■ Dataset extract
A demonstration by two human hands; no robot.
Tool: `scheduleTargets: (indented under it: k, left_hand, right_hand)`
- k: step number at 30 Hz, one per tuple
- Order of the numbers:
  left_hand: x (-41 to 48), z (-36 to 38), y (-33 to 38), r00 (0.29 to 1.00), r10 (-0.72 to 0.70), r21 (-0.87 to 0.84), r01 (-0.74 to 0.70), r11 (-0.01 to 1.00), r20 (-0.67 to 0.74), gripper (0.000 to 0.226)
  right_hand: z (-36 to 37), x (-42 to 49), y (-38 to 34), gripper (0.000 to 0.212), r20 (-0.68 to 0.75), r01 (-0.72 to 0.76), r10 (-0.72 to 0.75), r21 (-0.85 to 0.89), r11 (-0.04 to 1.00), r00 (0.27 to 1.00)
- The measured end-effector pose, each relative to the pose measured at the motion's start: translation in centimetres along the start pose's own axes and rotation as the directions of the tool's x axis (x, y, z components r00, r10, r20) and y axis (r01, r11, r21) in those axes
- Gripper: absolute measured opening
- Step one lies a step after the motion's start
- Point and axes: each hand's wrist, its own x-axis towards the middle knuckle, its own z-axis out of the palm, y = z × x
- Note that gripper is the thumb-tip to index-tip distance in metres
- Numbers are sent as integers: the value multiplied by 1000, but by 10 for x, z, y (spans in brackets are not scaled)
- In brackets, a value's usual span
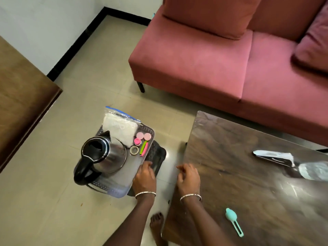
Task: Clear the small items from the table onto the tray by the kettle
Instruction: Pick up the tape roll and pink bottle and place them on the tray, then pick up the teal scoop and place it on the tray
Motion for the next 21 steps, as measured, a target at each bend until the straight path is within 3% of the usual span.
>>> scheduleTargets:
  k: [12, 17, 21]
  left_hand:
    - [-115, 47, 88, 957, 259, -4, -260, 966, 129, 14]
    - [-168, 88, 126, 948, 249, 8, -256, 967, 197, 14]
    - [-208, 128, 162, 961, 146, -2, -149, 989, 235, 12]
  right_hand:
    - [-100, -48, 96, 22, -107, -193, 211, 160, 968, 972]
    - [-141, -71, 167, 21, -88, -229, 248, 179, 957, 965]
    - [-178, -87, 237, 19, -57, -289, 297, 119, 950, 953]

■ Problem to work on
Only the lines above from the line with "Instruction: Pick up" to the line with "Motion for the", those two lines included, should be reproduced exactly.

■ Result for this task
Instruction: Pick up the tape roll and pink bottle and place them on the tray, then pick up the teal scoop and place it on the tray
Motion for the next 21 steps, as measured, a target at each bend until the straight path is within 3% of the usual span.

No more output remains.